PHONE BOOK PROCURING NOISE
“That’s better. Thank you, Senator.”
“Senator Nelson, I have a further question.”
“By all means, Senator Grassley.”
“Is a computer the same thing as a robot?”
“No, sir.”
“No further questions.”
“Mr. Zuckerberrrrrg. Mr. Zuckerberrrrrrg.”
“Yes, Senator Cruz?”
“I have several questions, but mostly I’d just like to accuse you of things. Have you ever watched any of Jordan Peterson’s lectures?”
“I haven’t.”
“He’s great. Really smart stuff. Mr. Zuckerberg, your wife is a Chinese.”
…
“And?”
“I’m just pointing that out. How Chinese are we talking about? Beef-and-broccoli or drowning girl babies in the river?”

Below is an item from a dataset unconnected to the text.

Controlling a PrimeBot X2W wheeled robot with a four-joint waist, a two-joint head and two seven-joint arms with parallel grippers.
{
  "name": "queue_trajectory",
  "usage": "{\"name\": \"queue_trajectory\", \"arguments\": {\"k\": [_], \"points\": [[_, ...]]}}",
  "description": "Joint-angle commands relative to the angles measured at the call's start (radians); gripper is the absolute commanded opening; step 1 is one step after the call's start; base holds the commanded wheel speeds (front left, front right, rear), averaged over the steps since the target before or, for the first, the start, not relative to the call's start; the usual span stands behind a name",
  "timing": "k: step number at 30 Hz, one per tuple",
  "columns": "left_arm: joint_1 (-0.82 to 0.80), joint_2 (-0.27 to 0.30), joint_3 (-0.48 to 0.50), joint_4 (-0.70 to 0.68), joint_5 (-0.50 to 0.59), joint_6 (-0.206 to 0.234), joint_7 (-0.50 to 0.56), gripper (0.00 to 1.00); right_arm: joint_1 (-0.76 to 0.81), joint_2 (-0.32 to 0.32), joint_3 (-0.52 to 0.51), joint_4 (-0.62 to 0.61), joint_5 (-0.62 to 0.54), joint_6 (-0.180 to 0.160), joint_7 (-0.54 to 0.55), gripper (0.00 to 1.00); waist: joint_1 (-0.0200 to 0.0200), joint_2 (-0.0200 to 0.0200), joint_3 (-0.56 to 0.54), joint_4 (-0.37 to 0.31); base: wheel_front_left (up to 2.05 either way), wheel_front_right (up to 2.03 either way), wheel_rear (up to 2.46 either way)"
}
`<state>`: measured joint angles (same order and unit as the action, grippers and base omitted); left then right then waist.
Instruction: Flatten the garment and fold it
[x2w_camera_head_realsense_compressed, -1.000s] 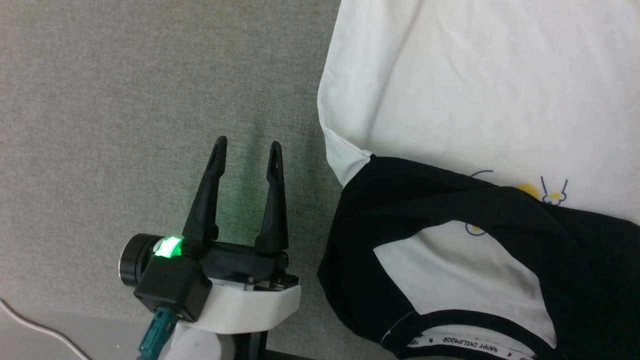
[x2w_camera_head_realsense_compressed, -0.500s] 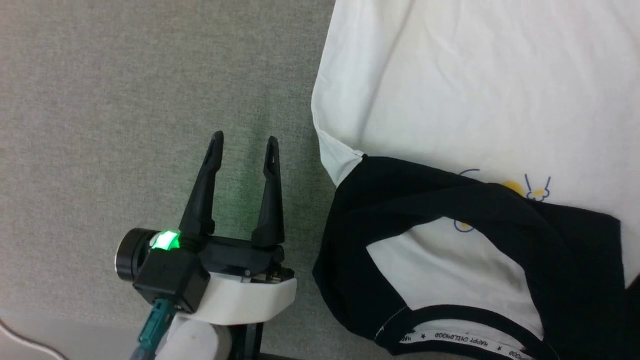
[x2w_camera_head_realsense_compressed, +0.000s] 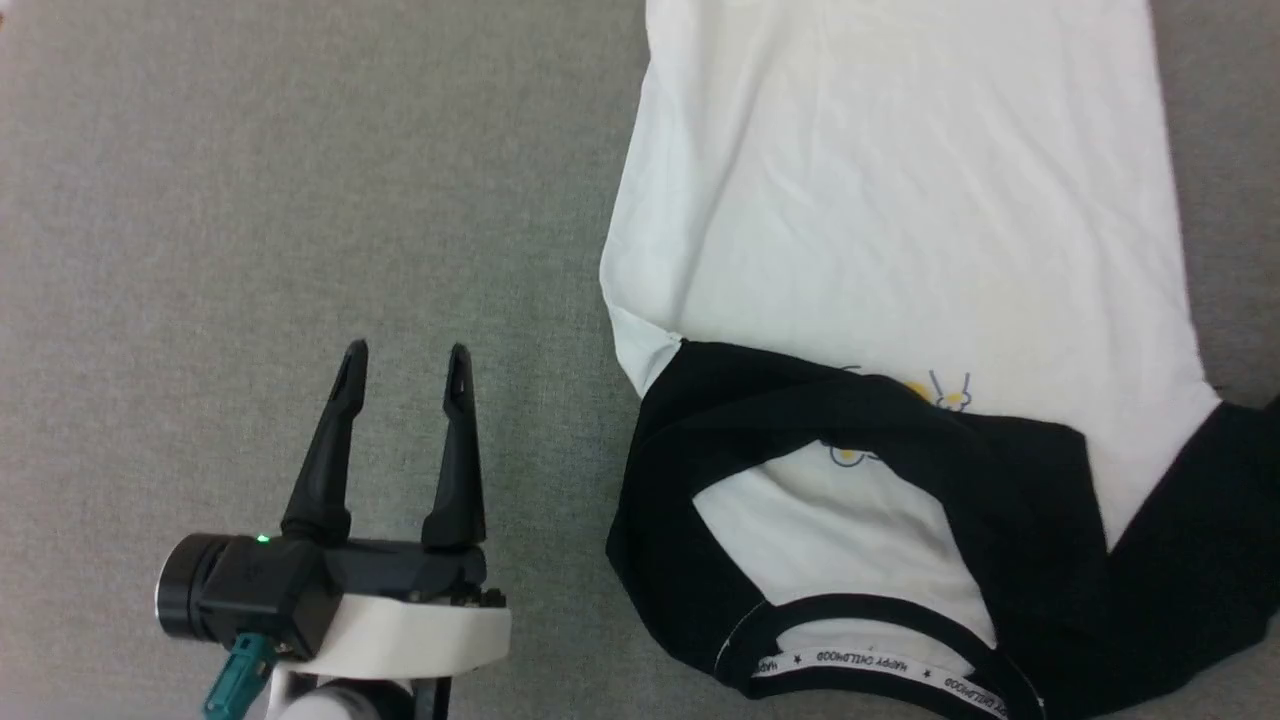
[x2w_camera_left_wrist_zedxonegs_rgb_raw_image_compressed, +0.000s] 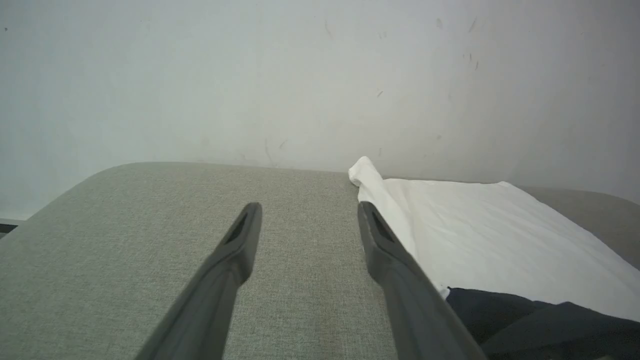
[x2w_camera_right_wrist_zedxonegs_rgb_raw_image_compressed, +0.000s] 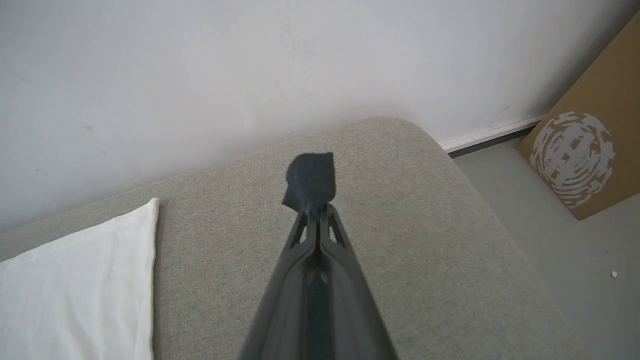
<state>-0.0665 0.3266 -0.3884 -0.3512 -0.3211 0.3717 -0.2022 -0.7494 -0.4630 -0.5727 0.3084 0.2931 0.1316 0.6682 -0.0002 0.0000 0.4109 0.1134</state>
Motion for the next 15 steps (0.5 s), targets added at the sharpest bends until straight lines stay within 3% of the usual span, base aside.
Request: {"name": "queue_trajectory", "arguments": {"k": [1,10,15], "points": [[0.021,0.011,0.010,-0.014,-0.010,0.007,0.007,1.00,0.045,-0.013,-0.033,0.002,0.002,-0.001,-0.007,0.00,0.0002,0.0000,-0.131,-0.062,0.00,0.00,0.00],[0.079,0.042,0.030,-0.048,-0.030,0.018,0.033,1.00,0.219,-0.050,-0.227,0.013,-0.034,-0.001,-0.053,0.00,0.0002,0.0000,-0.206,-0.086,0.00,0.00,0.00],[0.114,0.052,0.040,-0.057,-0.042,0.027,0.038,1.00,0.280,-0.035,-0.285,0.011,-0.042,-0.001,-0.076,0.00,0.0002,0.0000,-0.250,-0.099,0.00,0.00,0.00]]}}
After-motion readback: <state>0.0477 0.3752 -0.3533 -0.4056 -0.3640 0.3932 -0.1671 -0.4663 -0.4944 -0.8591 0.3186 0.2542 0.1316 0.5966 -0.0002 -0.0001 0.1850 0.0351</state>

“Wildly inappropriate, Senator.”
“No, sir, what is inappropriate is you censoring conservative voices. There are two women, hefty negresses, named Diamond and Silk. I don’t know if those are their real names, but they might be. Black people just go wild when it comes to names. So, this Diamond and Silk were huge on Facebook, and now they’re not. They say it’s personal because you’re Deep State and maybe secretly not a real American. Mr. Zuckerberrrrrrrrrrrrrrrrrrg.”
“What is the question, sir?”
“Were the buttholes in play?”
“Can we have a 15-minute break?”
I think that captures it just exactly perfect.
.
gif of Zuckerberg inserted here
this is so very fucked up! thank you.